L’insistenza di Germani sul fatto che il peronismo non si identificasse con il fascismo, al netto delle similitudini e anche degli stretti vincoli ideologici esistenti fra Perón e Mussolini, non era il prodotto di un mero esercizio teorico, ma rispondeva alla necessità di comprendere a fondo le contraddizioni insite nella modernità e le condizioni che favoriscono la crisi e, eventualmente, il crollo stesso delle democrazie.

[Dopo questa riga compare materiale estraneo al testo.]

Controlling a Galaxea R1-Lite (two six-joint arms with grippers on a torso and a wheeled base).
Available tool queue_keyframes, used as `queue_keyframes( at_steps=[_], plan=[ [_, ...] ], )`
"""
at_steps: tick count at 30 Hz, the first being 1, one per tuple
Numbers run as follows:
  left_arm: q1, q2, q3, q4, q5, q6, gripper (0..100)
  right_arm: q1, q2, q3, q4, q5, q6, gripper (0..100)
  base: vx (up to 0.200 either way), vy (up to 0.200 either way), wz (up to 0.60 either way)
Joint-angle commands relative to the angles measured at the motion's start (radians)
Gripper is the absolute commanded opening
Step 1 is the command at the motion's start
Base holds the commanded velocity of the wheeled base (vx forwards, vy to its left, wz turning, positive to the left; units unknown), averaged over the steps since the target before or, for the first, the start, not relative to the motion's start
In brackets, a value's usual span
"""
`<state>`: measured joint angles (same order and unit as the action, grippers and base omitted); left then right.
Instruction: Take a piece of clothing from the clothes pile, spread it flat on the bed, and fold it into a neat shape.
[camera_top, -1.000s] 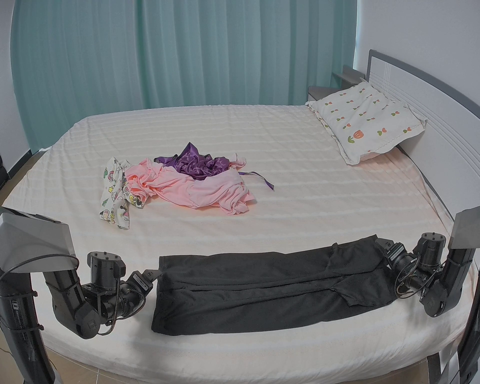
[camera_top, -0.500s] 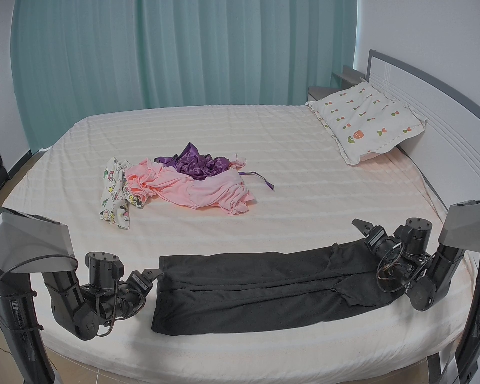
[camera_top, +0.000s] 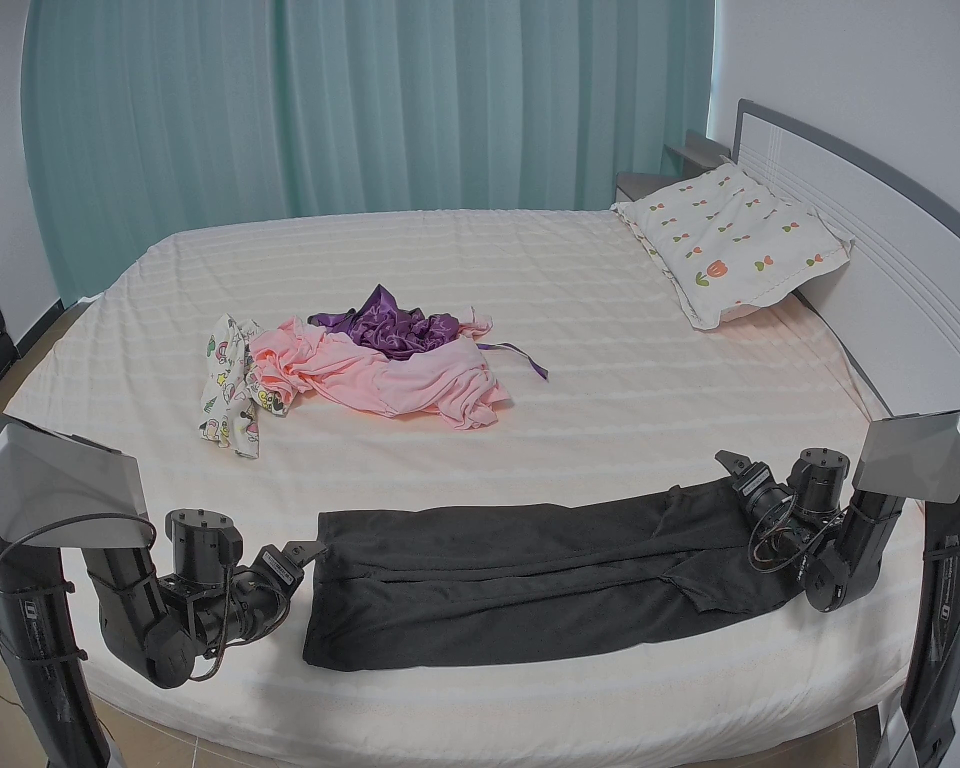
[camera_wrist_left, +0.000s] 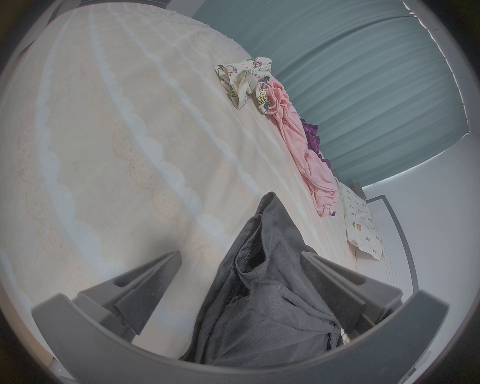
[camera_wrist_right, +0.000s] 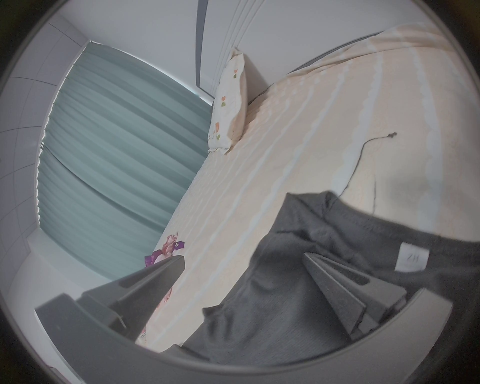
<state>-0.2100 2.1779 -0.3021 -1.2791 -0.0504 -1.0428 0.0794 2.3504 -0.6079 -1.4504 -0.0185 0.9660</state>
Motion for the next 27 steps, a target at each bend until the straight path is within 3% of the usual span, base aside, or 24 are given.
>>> queue_keyframes(
  at_steps=[1, 9, 19, 27],
  plan=[
    [0.000, 0.005, 0.001, 0.000, 0.000, 0.000, 100, -0.023, 0.007, 0.007, -0.002, -0.006, 0.000, 100, 0.000, 0.000, 0.00],
    [0.000, 0.010, 0.000, 0.000, 0.000, 0.000, 100, -0.003, -0.054, 0.034, -0.016, -0.012, 0.000, 100, 0.000, 0.000, 0.00],
    [0.000, 0.010, 0.001, 0.000, 0.001, 0.000, 100, 0.189, -0.097, 0.077, -0.007, -0.015, 0.000, 100, 0.000, 0.000, 0.00],
    [-0.002, 0.017, 0.001, 0.000, 0.000, 0.001, 100, 0.217, -0.051, 0.079, 0.024, -0.015, -0.006, 100, 0.000, 0.000, 0.00]
  ],
)
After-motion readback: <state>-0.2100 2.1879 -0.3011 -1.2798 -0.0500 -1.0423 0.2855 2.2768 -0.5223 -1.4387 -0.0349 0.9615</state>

Secondo Germani, infatti, la società moderna, che aveva offerto la cornice necessaria allo sviluppo delle forme democratiche fino alle ultime e più estreme conseguenze, portava con sé, allo stesso tempo, delle tensioni “strutturali” che avevano condotto in passato e che avrebbero potuto condurre in futuro alla soppressione della democrazia stessa. Il crollo di questa sarebbe potuto coincidere con l’avvento di regimi di tipo autoritario, totalitario, o di soluzioni populiste nazionali che, se fondate sul sostegno di una maggioranza effettiva della popolazione, si sarebbero caratterizzate per la compresenza di elementi di tipo democratico e componenti autoritarie (Germani 1979).

Nel corso dei decenni successivi al periodo in cui si inserì l’attività di Germani il populismo è stato oggetto di grande attenzione da parte delle scienze sociali. Tantissimi fra sociologi, politologi e storici hanno continuato ad occuparsi del tema. Nel frattempo, l’apporto di Germani è stato progressivamente messo da parte o relegato ai margini delle interpretazioni europee e nordamericane del fenomeno in questione. Probabilmente è proprio dai suoi lavori che bisognerebbe ripartire per una migliore comprensione di quella che continua a rappresentare una categoria analitica tutt’altro che semplice da inquadrare.

 

[1] A. A. Germani, “Sobre la «crisis contemporánea». Gino Germani 1911-1979”, in C. Mera e J. Rebón (a cura di), Gino Germani. La sociedad en cuestión. Antología comentada, CLACSO, Buenos Aires, 2010, pp. 20-43.

[2] Traduzione a cura dell’autore del presente articolo.